String’s belly turned a darker color. “Yesss.”
“Make the arrangements.” Jordiki looked up at the monitor, and David felt his stomach jump.
This was a video and Jordiki was dead, he reminded himself.
Wart turned to Clements. “Must make the time, Yo Free. Have already reserved tickets.”
“Wart … hell. Okay. Thanks, I guess.”
The door opened and Mel walked in. “Just heard from Peterson, David, and—”
“How can this human be in two places at time and the same?” Wart asked.
Mel turned sideways, facing the Elaki. He glanced at David over one shoulder. “This is unbelievable. Two funny Elaki in the same building. Is it the coffee around here, or what?”
Clements leaned back in her chair. “He used to be very tame. You guys are a terrible influence.”
David rubbed the back of his neck, realized his hand was shaky. “What did Peterson say?”
Mel sat on the edge of the table. “Said we got the go-ahead.”
“For what?” Clements asked.
“We’re smoking Tatewood,” David said.
Wart waved a fin. “I must understand making a cigarette roll of the—”
Clements grimaced. “Quit playing dumb blond Elaki, Wart, you know exactly what he means.”
David frowned, wondered if Elaki made a habit of feigning misunderstanding. Another irritating manifestation of quirky Elaki humor? Had String been making fun of them all this time?
“What’s be the plan?” Wart asked.
“Bait,” Mel said. “Cajun Supper Club just had smoke damage, right?

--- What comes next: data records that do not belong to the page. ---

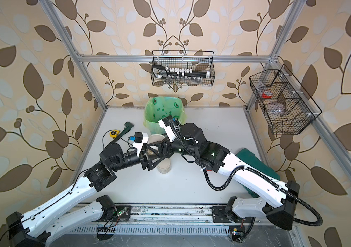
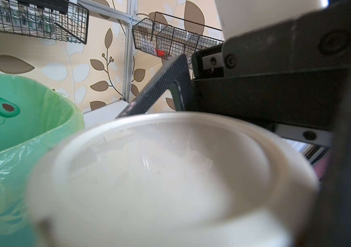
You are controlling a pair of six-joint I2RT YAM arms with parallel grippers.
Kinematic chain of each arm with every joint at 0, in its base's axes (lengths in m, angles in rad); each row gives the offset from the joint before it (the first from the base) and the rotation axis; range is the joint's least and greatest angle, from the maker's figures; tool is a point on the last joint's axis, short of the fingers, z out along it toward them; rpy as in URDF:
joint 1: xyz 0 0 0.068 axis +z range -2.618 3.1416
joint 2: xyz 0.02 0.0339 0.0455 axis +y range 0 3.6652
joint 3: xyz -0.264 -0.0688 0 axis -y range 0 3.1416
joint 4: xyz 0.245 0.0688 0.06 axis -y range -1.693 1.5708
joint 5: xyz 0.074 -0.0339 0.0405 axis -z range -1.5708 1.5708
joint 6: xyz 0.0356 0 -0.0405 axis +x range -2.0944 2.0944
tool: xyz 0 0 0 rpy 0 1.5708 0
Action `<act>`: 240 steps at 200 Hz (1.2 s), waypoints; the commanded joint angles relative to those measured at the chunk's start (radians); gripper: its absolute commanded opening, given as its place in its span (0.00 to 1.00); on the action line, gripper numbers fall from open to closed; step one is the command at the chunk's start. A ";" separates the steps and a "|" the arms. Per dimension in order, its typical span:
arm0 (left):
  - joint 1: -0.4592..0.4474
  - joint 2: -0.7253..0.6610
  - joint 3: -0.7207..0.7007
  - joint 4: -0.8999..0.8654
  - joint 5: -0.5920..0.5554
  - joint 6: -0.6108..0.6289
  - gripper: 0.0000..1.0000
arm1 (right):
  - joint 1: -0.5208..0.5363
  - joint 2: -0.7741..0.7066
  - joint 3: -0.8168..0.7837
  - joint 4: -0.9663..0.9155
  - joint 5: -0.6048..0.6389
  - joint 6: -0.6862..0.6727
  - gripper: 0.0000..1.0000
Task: Empty moldy peanuts from jars
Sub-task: Unscrew the lid from the jar, then place the lid at the center of the board.
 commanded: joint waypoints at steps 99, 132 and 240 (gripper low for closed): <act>-0.003 0.056 0.095 0.058 0.245 -0.088 0.26 | -0.296 -0.053 0.035 0.108 -0.681 0.120 0.44; -0.003 0.023 0.084 0.054 0.201 -0.083 0.26 | -0.348 -0.096 0.031 0.005 -0.541 0.065 0.44; -0.004 -0.206 -0.054 0.006 -0.086 -0.043 0.27 | -0.541 -0.353 -0.542 0.041 0.058 0.004 0.43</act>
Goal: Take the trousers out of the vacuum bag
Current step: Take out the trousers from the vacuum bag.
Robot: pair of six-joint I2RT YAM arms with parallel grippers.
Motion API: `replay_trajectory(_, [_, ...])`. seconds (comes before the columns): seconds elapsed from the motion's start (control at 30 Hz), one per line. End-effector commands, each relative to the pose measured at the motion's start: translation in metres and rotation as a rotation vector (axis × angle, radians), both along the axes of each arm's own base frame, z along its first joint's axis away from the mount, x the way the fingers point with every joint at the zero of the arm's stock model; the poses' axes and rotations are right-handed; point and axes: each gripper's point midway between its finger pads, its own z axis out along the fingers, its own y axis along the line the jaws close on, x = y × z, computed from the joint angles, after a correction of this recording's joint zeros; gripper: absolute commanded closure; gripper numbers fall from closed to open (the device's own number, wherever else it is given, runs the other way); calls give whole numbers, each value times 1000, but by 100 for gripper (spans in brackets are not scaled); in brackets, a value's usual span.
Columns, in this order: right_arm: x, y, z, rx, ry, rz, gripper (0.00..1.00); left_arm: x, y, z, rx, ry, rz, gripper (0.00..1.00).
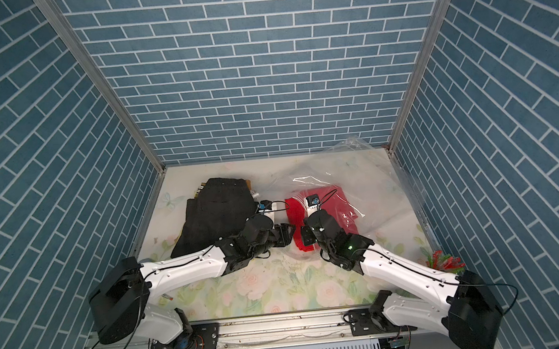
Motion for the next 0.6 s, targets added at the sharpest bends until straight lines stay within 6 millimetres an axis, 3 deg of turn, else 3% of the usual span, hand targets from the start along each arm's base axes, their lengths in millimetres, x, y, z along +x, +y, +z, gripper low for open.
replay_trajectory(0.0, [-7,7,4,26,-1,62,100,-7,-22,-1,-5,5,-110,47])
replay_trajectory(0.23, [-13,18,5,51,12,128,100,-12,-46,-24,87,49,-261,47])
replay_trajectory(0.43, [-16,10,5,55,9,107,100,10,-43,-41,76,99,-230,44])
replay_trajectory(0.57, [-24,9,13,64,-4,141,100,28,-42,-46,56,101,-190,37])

Other than the second floor and the roof, okay, but still a lot of it standing. It’s Tatewood’s one big failure, that we know of. Peterson thinks Tatewood’s going to jump at the chance to go back and try again, so we’re being accommodating, and giving him another shot.”
“How?” Clements asked.
David rubbed the top of the table with his finger. “We’re back to the Racial Harmony Awards. Going to hold a dinner, some kind of fund-raiser there.”